Prompt
When you repeat the listing below, keep every word exactly and leave out each picture.

Source data Block Start

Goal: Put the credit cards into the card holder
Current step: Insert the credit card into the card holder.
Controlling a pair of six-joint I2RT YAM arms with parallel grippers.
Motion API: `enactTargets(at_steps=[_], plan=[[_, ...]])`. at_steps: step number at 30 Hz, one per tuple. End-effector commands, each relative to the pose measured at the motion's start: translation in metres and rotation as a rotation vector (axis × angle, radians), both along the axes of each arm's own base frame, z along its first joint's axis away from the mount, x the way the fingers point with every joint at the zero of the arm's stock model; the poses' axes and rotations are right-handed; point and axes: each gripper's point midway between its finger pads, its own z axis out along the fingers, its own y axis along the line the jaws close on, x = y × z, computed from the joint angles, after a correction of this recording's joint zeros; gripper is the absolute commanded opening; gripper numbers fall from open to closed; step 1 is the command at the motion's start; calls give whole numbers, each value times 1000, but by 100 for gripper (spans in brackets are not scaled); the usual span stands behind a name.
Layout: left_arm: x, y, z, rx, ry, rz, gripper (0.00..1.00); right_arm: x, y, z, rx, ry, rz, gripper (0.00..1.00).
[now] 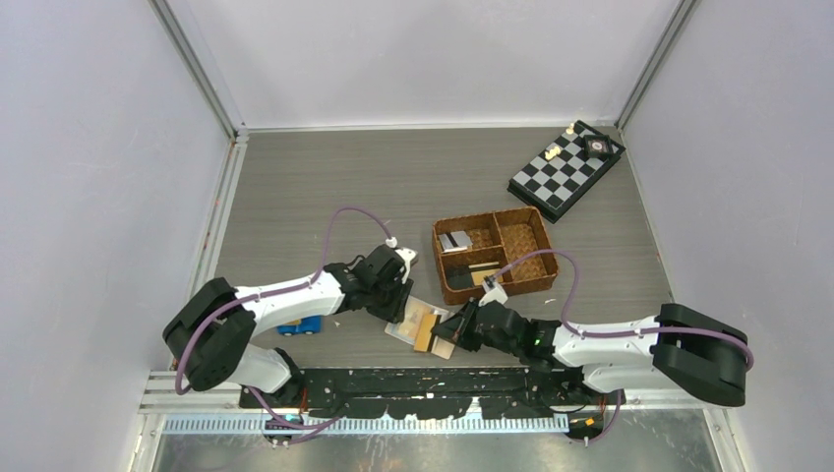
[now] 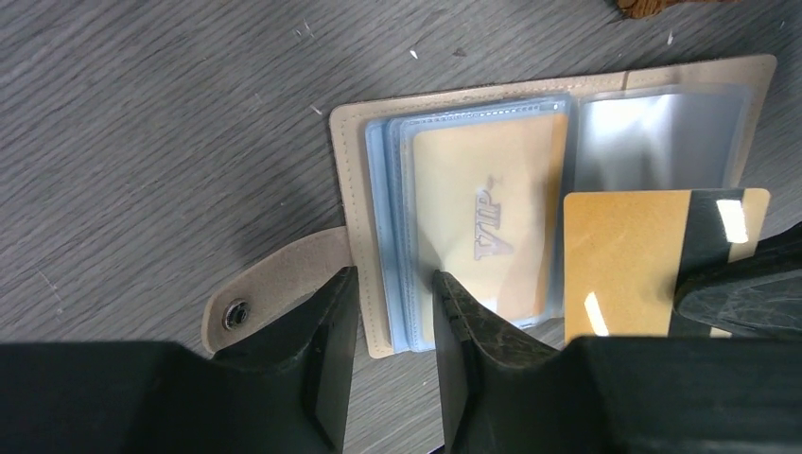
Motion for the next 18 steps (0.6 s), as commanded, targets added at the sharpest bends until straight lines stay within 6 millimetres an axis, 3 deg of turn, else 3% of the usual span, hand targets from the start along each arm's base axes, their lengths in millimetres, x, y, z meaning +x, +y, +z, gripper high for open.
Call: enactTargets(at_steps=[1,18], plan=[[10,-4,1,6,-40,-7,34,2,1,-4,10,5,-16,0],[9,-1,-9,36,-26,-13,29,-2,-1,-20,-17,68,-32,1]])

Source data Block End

Task solution
Goal: Put the credit cards into the card holder
Current step: Insert the credit card into the card holder.
Controlling a pair of six-joint I2RT YAM arms with parallel grippers.
Motion API: `enactTargets(at_steps=[_], plan=[[_, ...]])`. at_steps: step number at 30 Hz, one per tuple. End-effector commands, each relative to the pose measured at the motion's start: translation in metres and rotation as a rotation vector (axis × angle, radians), both along the axes of each arm's own base frame, z along its first joint's axis away from the mount, x the way the fingers point with every joint at the zero of the arm's stock model; the poses' axes and rotations are right-handed; point and axes: each gripper's point midway between its finger pads, its own z axis out along the fingers, its own y axis along the line the jaws close on, x = y × z, computed from the joint angles, after a correction of this recording's joint zeros; gripper is the absolute commanded opening; gripper numbers fall from open to closed; step 1 is the command at the motion's start; calls give whole numbers, each value times 1000, but by 100 for gripper (spans in brackets are not scaled); the usual span stands behind a name.
Layout: left_arm: x, y, z, rx, ry, rz, gripper (0.00..1.00); right_arm: x, y, z, rx, ry, rz, gripper (0.00..1.00).
[now] 
[now] 
Motion for the next 18 steps (0.6 s), as commanded, targets added at the sharpest bends until straight lines stay within 6 millimetres an axis, 3 deg of turn, else 3% of the usual span, hand targets from the start along each arm's base axes, their lengths in millimetres, x, y, z meaning +x, +y, +z, gripper high for open.
Call: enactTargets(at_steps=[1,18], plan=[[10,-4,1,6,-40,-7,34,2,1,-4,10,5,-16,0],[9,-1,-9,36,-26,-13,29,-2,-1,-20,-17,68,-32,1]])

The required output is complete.